Publié le 30 mars 2018

Un ouvrage de Dominique Glaymann, professeur en sociologie.

Date(s)

le 21 septembre 2017

L’employabilité est de plus en plus présente dans le langage médiatique,
politique, syndical ou patronal. Favoriser, améliorer, développer
l’employabilité est devenu un leitmotiv des politiques de l’emploi françaises
et européennes, une incantation des employeurs, un objectif prioritaire
des conseillers de Pôle emploi et un devoir assigné aux chômeurs et
aux salariés. Déjà présente dans les années 1920-1930, la référence à
l’employabilité est aussi réactualisée par nombre de chercheurs en gestion,
en économie et en sociologie, mais aussi en droit, en science politique et
en sciences de l’éducation.
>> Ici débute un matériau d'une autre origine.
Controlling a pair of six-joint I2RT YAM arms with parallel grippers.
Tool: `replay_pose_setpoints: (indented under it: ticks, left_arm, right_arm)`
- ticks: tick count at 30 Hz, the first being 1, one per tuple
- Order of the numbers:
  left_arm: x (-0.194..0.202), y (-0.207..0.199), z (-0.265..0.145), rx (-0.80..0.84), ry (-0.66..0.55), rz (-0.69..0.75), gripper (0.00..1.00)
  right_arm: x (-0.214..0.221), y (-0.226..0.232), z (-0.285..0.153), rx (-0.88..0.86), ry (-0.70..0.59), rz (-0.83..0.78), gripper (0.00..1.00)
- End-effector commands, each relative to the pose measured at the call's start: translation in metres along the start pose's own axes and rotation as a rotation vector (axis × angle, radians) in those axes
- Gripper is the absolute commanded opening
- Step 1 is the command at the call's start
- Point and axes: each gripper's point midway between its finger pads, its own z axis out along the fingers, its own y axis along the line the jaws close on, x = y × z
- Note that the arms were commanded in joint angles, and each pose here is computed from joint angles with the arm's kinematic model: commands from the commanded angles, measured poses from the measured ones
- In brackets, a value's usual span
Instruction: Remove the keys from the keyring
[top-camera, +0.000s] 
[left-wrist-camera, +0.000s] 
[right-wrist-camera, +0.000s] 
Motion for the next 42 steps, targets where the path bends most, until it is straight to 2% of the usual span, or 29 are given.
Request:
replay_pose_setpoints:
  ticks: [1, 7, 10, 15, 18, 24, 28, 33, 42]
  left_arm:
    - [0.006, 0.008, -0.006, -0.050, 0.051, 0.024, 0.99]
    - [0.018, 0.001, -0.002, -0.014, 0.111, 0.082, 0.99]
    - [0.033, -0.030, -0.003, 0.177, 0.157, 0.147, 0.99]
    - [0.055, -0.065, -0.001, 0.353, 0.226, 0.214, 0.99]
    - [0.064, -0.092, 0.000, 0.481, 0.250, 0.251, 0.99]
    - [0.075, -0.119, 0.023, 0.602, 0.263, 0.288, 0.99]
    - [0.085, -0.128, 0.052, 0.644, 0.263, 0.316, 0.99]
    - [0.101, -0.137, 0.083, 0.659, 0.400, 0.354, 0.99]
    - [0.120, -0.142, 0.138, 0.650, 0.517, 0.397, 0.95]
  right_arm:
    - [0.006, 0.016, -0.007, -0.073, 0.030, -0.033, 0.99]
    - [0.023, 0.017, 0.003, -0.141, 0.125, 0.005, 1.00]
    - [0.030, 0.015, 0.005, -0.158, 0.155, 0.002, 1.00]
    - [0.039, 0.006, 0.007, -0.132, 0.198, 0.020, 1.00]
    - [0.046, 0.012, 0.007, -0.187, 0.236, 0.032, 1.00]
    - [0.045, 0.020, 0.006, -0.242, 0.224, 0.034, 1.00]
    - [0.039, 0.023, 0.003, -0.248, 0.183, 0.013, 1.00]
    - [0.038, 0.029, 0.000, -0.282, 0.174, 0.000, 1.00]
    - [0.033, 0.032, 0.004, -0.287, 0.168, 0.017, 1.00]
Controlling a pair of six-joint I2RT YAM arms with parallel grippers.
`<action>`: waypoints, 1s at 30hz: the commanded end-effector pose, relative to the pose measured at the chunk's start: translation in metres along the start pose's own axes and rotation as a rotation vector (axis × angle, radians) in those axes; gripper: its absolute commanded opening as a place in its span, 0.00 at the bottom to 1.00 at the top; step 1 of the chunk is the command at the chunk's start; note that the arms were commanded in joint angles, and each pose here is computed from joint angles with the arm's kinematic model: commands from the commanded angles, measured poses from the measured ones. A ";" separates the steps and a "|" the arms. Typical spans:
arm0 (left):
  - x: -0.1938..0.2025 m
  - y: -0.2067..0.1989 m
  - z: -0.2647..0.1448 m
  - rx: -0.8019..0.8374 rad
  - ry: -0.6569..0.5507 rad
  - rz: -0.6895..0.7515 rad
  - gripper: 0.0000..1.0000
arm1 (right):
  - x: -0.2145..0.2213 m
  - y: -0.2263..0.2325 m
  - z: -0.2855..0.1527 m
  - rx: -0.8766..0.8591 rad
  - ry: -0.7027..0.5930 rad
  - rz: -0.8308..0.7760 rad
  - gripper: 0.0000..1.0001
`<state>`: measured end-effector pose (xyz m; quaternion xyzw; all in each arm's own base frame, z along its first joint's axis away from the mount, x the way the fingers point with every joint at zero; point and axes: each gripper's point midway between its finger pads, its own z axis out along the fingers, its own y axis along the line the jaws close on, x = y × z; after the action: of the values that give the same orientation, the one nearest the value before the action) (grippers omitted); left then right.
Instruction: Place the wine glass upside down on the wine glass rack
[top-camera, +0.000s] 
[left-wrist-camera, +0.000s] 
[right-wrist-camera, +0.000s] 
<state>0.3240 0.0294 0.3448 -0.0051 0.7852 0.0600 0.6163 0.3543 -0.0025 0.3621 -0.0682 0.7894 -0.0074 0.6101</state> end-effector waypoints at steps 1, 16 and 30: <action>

Comment cette notion a-t-elle été construite
? Par qui et dans quels contextes sociaux ? Quels sens lui donnent ceux
qui l’utilisent et à quelles fins la mobilisent-ils ? Au-delà de ces questions,
l’ouvrage interroge les usages sociaux de l’employabilité en montrant
comment s’y référer affecte les politiques publiques, le recrutement, la
formation et l’insertion dans l’emploi, l’accompagnement des demandeurs
d’emploi.

Les auteurs questionnent en outre la portée symbolique et la pertinence
scientifique de la notion d’employabilité en discutant son utilité pour
comprendre le fonctionnement de l’emploi. Ils montrent que cette notion
conduit fréquemment à rendre les chômeurs et les personnes mal insérées
dans l’emploi responsables de leur situation. Si ce terme polysémique peut
recéler plusieurs usages, dans le contexte de chômage massif structurel
et compte tenu du fonctionnement de l’emploi, raisonner en termes
d’employabilité apparaît finalement plus illusoire qu’opératoire. Cela risque
d’enfermer dans un double piège : stigmatiser les chômeurs et persister
dans les politiques d’emploi sans résultats face au chômage. Sans modifier
les modalités d’usage de la main-d’oeuvre, sans augmenter d’une façon ou
d’une autre le nombre d’emplois, prétendre améliorer l’employabilité de
chacun risque d’avoir pour effet de modifier l’ordre de la file d’attente et
d’aggraver l’individualisme et la concurrence au sein du salariat.

Auteur : 

Dominique Glaymann, professeur en sociologie, université d'Evry (LIPHA).